The results ultimately show how far machine learning has come. Twenty years ago, machine learning would have been used sparingly, requiring vast supercomputers that only a few governments or corporates had access to. But over the past few decades, we have seen a vast improvement in computing power and a significant improvement in the availability of computer power. You can now rent a supercomputer through services like Amazon Web Services or Microsoft Azure, and it’s not even that expensive to do so.
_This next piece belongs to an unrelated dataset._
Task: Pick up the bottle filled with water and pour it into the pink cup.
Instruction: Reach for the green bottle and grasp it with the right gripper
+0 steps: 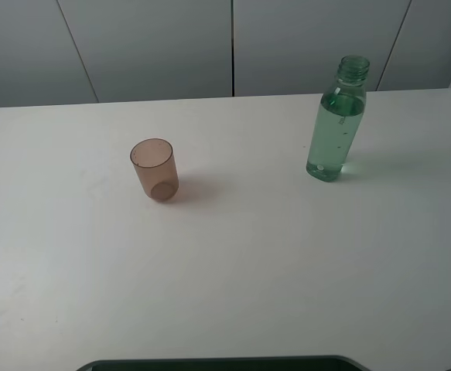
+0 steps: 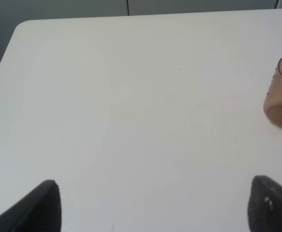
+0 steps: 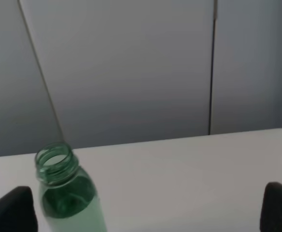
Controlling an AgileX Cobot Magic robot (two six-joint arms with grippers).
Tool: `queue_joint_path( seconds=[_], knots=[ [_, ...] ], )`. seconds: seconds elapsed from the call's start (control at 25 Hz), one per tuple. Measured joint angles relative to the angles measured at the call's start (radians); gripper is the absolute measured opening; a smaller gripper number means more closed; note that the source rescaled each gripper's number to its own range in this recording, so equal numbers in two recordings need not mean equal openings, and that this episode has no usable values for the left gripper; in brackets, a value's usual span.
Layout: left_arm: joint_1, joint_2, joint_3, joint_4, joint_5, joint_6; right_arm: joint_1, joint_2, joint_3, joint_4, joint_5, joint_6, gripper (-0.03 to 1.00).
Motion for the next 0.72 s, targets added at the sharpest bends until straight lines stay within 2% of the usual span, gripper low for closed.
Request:
queue_joint_path(
  seconds=[0.08,0.2,0.32,0.72],
  knots=[
    [0.0,-0.001,0.0,0.0,0.0,0.0,0.0,0.038,0.041,-0.057,-0.111,0.046,1.0],
    [0.0,-0.001,0.0,0.0,0.0,0.0,0.0,0.079,0.127,-0.197,-0.332,0.194,1.0],
    [0.0,-0.001,0.0,0.0,0.0,0.0,0.0,0.11,0.196,-0.291,-0.486,0.308,1.0],
    [0.0,-0.001,0.0,0.0,0.0,0.002,0.0,0.133,0.376,-0.296,-0.658,0.336,1.0]
  ],
)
Where next for machine learning?

Machine learning is now advancing on two fronts, becoming more widely used and able to deal with more complex problems. The next frontier is something called reinforcement learning, where a machine carries out a series of tasks to maximise its reward in a particular situation. This might be useful when you want to find the best behaviour or path to take in some scenario, including when the only way to collect information about an environment is to interact with it.

Which companies are benefitting from machine learning?

Alphabet, Google’s parent company, is widely seen as one of the machine learning experts, with the most data scientists of any company globally. There are also some interesting UK businesses, such as RELX, which provides information to insurance, legal and scientific and medical businesses and institutions.

Whereas it is the technology names that have driven the development and adoption of machine learning over the past decade, the potential beneficiaries are now spreading beyond the technology sector. It will be an interesting area to watch over the next five years, but be prepared for plenty more press releases like BT Sport’s.